[Dataset entries]
▬▬▬▬▬▬▬▬▬▬

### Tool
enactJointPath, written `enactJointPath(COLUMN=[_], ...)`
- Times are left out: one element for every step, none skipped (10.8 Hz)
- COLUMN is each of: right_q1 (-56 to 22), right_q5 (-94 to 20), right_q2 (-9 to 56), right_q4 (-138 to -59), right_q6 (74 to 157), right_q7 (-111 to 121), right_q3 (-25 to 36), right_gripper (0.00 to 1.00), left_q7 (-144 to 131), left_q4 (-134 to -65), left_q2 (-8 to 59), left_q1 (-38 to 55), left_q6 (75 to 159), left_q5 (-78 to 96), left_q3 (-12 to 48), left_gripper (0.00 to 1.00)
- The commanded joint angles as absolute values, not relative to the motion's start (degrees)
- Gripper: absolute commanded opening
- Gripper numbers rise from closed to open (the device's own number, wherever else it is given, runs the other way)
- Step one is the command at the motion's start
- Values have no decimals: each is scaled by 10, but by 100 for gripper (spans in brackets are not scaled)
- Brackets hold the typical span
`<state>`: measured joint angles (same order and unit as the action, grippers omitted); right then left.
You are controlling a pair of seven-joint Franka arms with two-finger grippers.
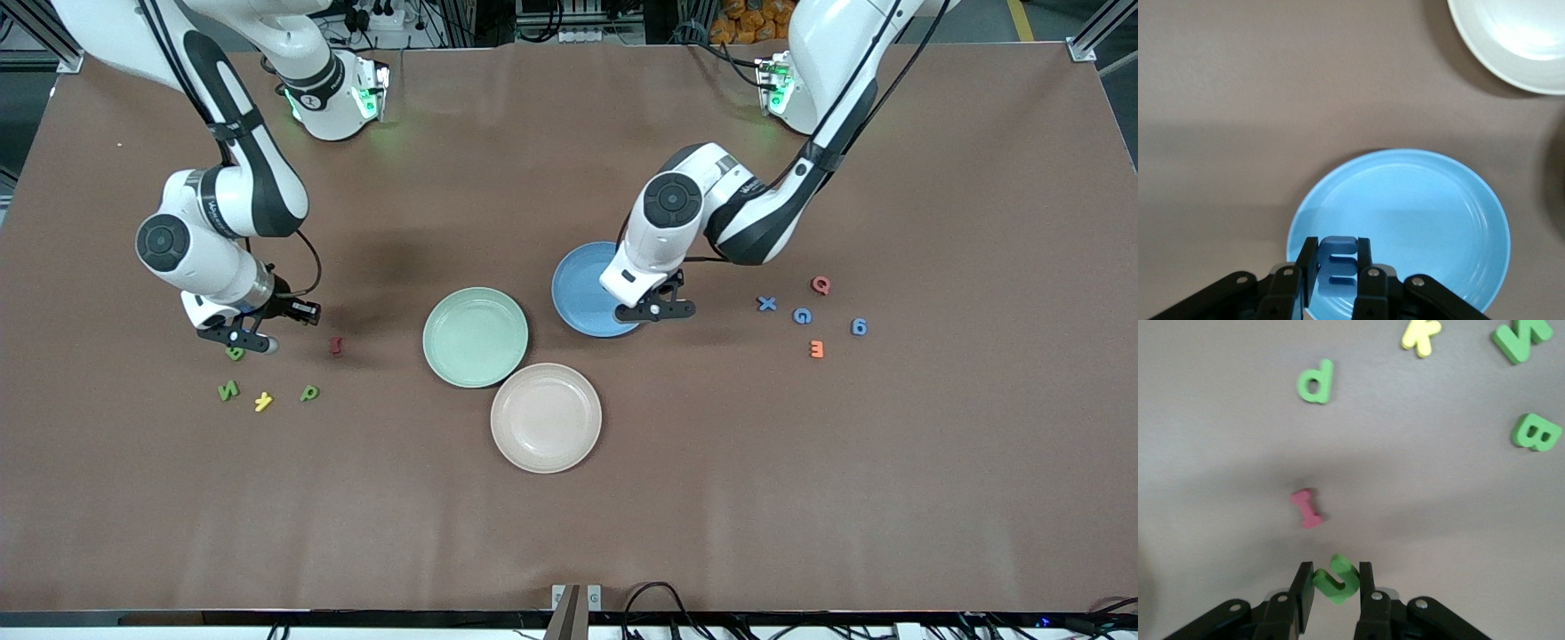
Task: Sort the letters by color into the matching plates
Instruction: 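Release the E on the blue plate while the right gripper carries u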
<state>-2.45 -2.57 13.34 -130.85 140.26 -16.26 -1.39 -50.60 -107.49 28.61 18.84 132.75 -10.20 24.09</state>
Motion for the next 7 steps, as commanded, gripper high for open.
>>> enactJointPath(right_q1=[-65,-80,-94,-111,-125,-141,-157], right_q5=[-39,-40,-41,-40,-41,-41,-40], right_q2=[137,140,147,154,163,176,188], right_q4=[-1263,-1256,-1246,-1236,-1224,-1210,-1194], right_q6=[1366,1366,1366,1366,1366,1366,1365], right_q7=[-213,-227,-244,-266,-284,-307,-332], right_q3=[-13,-13,-13,-13,-13,-13,-13], right_gripper=[27,27,27,27,27,27,27], left_q7=[-566,-588,-600,-608,-616,-626,-634], left_q4=[-1055,-1054,-1050,-1050,-1050,-1050,-1050], left_q2=[302,308,312,315,317,319,321], left_q1=[216,228,234,236,239,245,246], left_q6=[1317,1317,1317,1317,1317,1317,1317], left_q5=[-120,-120,-120,-120,-120,-120,-120], left_q3=[237,236,236,236,236,235,235], left_gripper=[0,0,0,0,0,0,0])
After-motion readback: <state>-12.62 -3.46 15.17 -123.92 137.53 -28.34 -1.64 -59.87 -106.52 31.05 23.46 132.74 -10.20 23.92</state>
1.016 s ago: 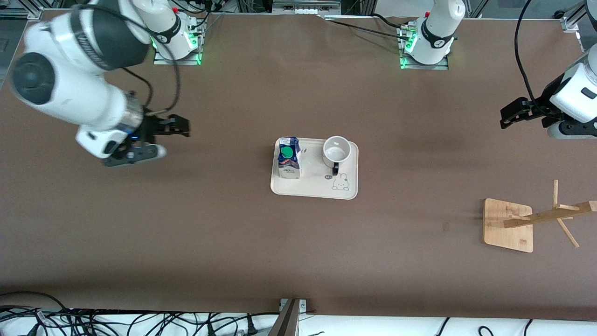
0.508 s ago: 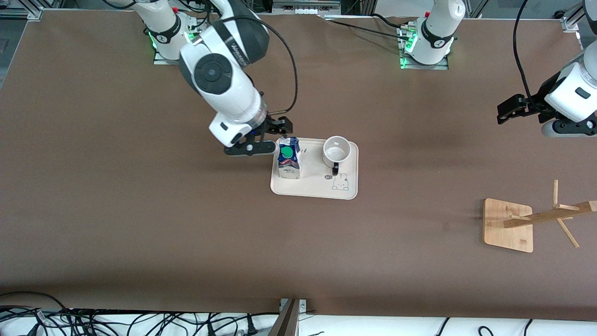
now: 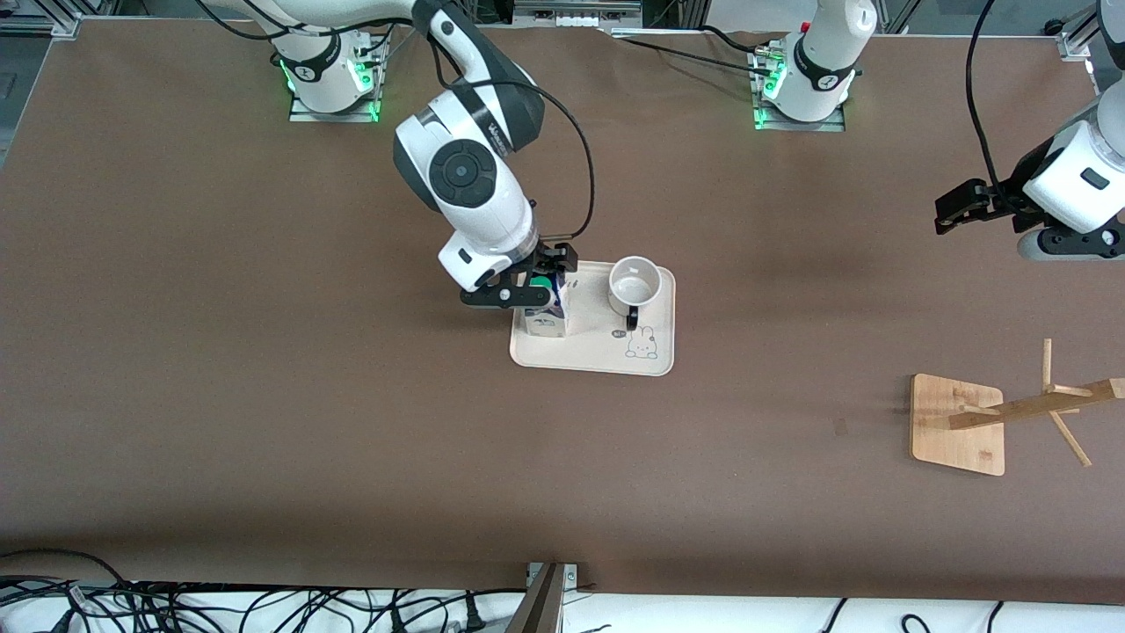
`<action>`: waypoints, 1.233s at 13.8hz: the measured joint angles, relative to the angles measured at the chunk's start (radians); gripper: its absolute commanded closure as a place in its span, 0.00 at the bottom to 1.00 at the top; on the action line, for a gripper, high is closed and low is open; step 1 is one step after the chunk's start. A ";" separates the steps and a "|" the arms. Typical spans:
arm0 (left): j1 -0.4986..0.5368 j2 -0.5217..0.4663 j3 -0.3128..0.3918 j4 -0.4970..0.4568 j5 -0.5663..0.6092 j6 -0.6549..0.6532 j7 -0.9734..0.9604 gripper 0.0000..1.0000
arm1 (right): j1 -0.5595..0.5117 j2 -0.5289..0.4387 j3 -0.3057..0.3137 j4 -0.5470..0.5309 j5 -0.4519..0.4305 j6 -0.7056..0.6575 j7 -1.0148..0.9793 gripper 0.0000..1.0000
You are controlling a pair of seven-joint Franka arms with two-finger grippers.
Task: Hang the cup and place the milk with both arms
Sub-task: 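Lower the right gripper and grasp the blue milk carton, then lift the carton with the right gripper while the left gripper reaches the mug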
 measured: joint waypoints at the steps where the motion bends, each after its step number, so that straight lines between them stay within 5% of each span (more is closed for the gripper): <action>1: 0.000 0.005 0.000 0.006 0.000 0.000 0.000 0.00 | 0.005 0.016 0.000 0.000 -0.005 0.014 0.012 0.21; 2: 0.000 0.008 0.000 0.010 0.000 0.000 0.000 0.00 | 0.009 0.028 -0.001 0.001 -0.013 0.021 0.019 0.47; 4: 0.000 0.010 0.000 0.012 0.000 0.000 0.000 0.00 | 0.012 0.037 -0.002 0.005 -0.031 0.024 0.022 0.82; 6: 0.000 0.010 0.000 0.013 0.000 -0.001 0.000 0.00 | 0.012 0.035 -0.004 0.011 -0.034 0.023 0.022 1.00; 12: 0.001 0.011 0.000 0.014 0.000 -0.001 0.000 0.00 | -0.001 0.015 -0.025 0.078 -0.037 -0.090 0.001 1.00; 17: -0.003 0.011 -0.005 0.014 0.000 -0.020 0.001 0.00 | -0.174 -0.044 -0.038 0.225 -0.036 -0.358 -0.281 1.00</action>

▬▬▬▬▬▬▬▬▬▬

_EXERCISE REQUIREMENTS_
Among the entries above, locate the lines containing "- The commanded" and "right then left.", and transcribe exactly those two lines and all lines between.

_EXPECTED ANSWER_
- The commanded joint angles as absolute values, not relative to the motion's start (degrees)
- Gripper: absolute commanded opening
- Gripper numbers rise from closed to open (the device's own number, wherever else it is given, runs the other way)
- Step one is the command at the motion's start
- Values have no decimals: each is scaled by 10, but by 100 for gripper (spans in brackets are not scaled)
- Brackets hold the typical span
`<state>`: measured joint angles (same order and unit as the action, grippers omitted); right then left.

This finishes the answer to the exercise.